PROBLEM DETAILS. Reproduce each line of the listing exactly.

SUPPLIED INFORMATION.
━━━━━━━━
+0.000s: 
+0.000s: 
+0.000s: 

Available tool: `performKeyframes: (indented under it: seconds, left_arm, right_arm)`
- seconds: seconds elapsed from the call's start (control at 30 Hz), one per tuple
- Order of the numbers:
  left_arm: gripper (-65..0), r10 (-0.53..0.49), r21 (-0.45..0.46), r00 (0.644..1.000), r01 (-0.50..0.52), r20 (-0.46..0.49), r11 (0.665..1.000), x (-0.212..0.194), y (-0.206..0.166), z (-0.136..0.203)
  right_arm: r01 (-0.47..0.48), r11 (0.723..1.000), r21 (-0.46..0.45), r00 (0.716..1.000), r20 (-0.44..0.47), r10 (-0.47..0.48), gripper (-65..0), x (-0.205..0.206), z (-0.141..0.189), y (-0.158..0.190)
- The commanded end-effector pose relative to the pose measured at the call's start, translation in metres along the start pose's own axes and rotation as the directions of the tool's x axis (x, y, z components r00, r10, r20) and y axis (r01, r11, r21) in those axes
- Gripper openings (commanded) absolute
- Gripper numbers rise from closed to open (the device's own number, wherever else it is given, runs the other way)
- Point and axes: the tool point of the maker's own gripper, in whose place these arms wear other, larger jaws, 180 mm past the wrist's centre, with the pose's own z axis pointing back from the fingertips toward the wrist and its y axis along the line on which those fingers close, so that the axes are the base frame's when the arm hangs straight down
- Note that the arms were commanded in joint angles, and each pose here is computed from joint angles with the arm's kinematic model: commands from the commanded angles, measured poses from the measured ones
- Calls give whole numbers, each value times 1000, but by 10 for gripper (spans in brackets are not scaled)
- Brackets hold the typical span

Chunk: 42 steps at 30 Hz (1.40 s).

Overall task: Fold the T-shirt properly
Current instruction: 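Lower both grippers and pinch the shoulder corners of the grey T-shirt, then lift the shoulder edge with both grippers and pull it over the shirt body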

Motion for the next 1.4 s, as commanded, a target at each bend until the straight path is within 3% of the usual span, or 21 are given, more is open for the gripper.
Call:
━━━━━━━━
WRITTEN ANSWER.
+0.000s: 
+0.000s: 
+0.000s: 

Available tool: `performKeyframes: (indented under it: seconds, left_arm, right_arm)`
- seconds: seconds elapsed from the call's start (control at 30 Hz), one per tuple
- Order of the numbers:
  left_arm: gripper (-65..0), r10 (-0.53..0.49), r21 (-0.45..0.46), r00 (0.644..1.000), r01 (-0.50..0.52), r20 (-0.46..0.49), r11 (0.665..1.000), x (-0.212..0.194), y (-0.206..0.166), z (-0.136..0.203)
  right_arm: r01 (-0.47..0.48), r11 (0.723..1.000), r21 (-0.46..0.45), r00 (0.716..1.000), r20 (-0.44..0.47), r10 (-0.47..0.48), gripper (-65..0), x (-0.205..0.206), z (-0.141..0.189), y (-0.158..0.190)
- The commanded end-effector pose relative to the pose measured at the call's start, translation in metres along the start pose's own axes and rotation as the directions of the tool's x axis (x, y, z components r00, r10, r20) and y axis (r01, r11, r21) in those axes
- Gripper openings (commanded) absolute
- Gripper numbers rise from closed to open (the device's own number, wherever else it is given, runs the other way)
- Point and axes: the tool point of the maker's own gripper, in whose place these arms wear other, larger jaws, 180 mm past the wrist's centre, with the pose's own z axis pointing back from the fingertips toward the wrist and its y axis along the line on which those fingers close, so that the axes are the base frame's when the arm hangs straight down
- Note that the arms were commanded in joint angles, and each pose here is computed from joint angles with the arm's kinematic model: commands from the commanded angles, measured poses from the measured ones
- Calls give whole numbers, each value times 1000, but by 10 for gripper (spans in brackets are not scaled)
- Brackets hold the typical span

Chunk: 42 steps at 30 Hz (1.40 s).

Overall task: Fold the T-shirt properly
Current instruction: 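Lower both grippers and pinch the shoulder corners of the grey T-shirt, then lift the shoulder edge with both grippers and pull it over the shirt body
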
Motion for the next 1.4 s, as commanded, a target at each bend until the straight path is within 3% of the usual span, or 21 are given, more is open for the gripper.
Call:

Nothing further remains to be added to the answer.